In the entries below, which lines run from the one containing "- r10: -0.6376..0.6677" to the one containing "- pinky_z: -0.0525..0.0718"? Copy exactly those lines, ends included, and no others.

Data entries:
* * * *
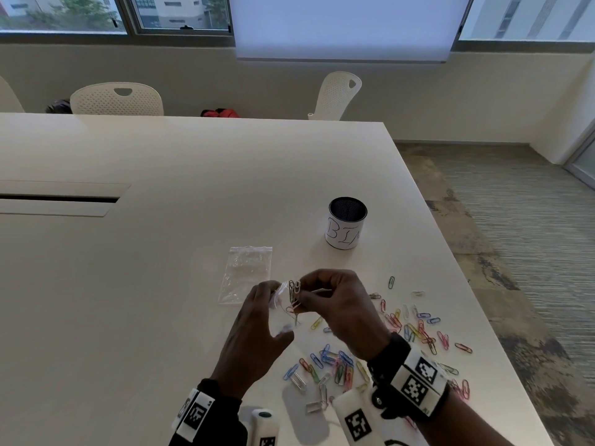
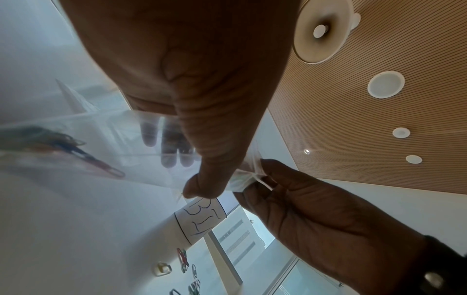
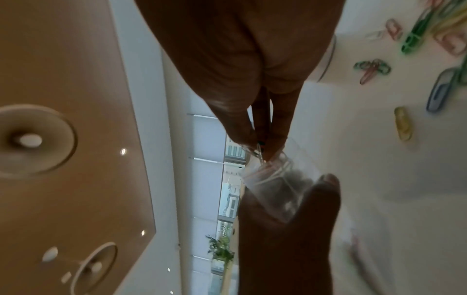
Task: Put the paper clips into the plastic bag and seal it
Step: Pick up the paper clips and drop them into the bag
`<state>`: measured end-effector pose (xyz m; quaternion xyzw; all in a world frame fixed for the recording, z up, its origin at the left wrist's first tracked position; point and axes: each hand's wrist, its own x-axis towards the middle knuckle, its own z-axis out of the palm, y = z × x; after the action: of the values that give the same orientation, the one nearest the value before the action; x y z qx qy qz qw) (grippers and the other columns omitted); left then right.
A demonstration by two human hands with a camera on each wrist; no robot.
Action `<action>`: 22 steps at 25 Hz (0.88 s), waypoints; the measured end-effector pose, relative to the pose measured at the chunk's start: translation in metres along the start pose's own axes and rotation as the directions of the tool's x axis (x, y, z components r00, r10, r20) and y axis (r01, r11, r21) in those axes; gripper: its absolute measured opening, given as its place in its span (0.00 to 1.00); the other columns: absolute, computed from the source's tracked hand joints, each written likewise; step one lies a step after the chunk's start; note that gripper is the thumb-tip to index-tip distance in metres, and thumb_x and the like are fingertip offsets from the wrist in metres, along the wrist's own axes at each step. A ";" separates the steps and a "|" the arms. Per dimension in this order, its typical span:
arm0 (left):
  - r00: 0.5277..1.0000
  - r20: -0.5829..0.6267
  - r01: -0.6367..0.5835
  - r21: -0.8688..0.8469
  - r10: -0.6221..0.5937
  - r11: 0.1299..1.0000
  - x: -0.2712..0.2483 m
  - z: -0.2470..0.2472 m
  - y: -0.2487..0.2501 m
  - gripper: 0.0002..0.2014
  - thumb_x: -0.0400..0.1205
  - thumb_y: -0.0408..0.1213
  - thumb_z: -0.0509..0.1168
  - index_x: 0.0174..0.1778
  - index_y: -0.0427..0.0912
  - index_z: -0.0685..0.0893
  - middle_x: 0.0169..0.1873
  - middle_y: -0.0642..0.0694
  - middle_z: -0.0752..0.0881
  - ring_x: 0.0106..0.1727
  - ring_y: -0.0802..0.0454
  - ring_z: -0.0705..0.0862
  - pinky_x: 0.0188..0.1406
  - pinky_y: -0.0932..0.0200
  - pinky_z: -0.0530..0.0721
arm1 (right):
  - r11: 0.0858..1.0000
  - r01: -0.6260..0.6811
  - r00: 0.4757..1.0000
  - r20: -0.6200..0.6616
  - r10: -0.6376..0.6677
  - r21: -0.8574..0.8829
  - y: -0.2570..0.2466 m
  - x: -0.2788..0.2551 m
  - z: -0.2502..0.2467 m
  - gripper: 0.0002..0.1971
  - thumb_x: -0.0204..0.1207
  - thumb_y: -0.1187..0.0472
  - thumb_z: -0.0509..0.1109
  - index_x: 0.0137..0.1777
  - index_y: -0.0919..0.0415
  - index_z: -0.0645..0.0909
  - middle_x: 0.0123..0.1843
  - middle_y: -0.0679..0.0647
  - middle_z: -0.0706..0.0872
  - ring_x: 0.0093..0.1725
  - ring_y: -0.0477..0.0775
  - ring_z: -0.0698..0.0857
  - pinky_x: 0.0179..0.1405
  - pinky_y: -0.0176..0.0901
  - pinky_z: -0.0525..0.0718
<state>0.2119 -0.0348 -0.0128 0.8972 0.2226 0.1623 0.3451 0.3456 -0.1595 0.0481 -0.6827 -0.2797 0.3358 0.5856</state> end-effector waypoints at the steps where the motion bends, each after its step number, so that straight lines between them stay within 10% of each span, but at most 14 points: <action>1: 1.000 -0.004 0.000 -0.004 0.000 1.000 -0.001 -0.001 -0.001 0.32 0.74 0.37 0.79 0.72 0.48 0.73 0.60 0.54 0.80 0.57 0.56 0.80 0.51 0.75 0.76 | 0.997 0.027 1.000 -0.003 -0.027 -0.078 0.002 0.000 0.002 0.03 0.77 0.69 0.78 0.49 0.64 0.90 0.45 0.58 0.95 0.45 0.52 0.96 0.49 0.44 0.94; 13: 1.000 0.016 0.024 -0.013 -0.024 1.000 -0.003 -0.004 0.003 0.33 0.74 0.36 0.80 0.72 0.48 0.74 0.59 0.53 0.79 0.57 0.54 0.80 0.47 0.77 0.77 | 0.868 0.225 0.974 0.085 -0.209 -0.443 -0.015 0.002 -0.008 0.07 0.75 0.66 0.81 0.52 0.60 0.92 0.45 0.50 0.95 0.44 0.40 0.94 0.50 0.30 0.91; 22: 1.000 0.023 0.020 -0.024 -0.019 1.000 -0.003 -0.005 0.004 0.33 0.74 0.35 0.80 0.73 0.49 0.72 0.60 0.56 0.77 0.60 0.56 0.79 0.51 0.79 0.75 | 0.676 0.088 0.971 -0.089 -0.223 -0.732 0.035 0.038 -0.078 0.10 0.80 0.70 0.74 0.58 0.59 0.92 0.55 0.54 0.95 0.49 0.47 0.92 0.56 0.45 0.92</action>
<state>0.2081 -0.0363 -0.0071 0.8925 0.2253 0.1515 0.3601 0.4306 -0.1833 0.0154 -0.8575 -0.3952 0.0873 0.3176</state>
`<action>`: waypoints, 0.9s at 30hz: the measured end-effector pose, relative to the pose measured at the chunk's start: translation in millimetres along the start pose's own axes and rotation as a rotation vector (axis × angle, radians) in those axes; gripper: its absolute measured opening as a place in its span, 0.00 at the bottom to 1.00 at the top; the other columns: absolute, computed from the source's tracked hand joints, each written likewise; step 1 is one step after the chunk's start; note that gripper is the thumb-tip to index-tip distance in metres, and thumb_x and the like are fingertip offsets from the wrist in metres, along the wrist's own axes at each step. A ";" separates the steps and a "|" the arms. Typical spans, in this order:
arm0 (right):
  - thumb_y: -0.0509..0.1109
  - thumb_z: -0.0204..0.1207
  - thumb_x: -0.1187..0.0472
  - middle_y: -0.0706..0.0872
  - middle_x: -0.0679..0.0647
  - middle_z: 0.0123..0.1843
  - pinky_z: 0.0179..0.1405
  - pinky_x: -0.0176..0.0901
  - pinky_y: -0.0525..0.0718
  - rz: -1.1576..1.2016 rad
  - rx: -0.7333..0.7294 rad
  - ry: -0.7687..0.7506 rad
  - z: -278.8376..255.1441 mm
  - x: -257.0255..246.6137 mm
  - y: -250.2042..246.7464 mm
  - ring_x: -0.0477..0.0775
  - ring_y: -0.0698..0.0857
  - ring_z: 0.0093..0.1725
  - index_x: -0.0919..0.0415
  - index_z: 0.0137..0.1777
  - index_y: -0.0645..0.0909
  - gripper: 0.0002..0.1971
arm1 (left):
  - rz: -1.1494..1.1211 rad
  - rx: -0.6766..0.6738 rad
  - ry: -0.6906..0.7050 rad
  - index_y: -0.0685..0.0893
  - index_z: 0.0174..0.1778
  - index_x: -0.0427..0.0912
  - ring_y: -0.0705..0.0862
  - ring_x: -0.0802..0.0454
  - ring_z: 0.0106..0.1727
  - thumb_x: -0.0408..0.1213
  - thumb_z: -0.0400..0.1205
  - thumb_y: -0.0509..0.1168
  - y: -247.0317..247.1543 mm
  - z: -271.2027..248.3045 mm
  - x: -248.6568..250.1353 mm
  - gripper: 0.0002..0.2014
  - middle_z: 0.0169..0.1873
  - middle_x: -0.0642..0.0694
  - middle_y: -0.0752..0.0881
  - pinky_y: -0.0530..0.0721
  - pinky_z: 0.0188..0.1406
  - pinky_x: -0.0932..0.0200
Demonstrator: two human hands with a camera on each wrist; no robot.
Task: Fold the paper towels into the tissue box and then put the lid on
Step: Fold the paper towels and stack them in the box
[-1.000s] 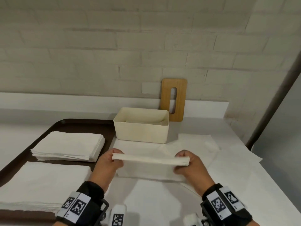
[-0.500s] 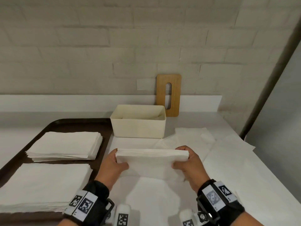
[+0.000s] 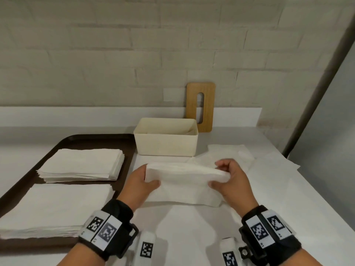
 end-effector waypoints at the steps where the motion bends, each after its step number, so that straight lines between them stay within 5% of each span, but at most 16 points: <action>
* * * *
**Response box**
  - r10: -0.6376..0.6677
  - r21: -0.8574..0.8829
  - y: -0.2570..0.2466 m
  - x: -0.2788..0.2551 m
  - z: -0.2502..0.2467 m
  - gripper: 0.0002..0.1971
  - thumb_x: -0.0204..0.1207
  - thumb_y: -0.1187..0.0472
  - thumb_z: -0.0509..0.1109
  - index_x: 0.0137..0.1777
  - index_y: -0.0919..0.0415
  - index_z: -0.0645..0.0909
  - middle_x: 0.0123..0.1843
  - middle_y: -0.0679..0.0647
  - middle_z: -0.0706..0.0872
  - ring_x: 0.0093..0.1725
  - ring_y: -0.0477..0.0775
  - ring_z: -0.0698..0.0857
  - pinky_x: 0.0179..0.1405
  - pinky_y: -0.0176..0.0901
  - pinky_z: -0.0525..0.0718

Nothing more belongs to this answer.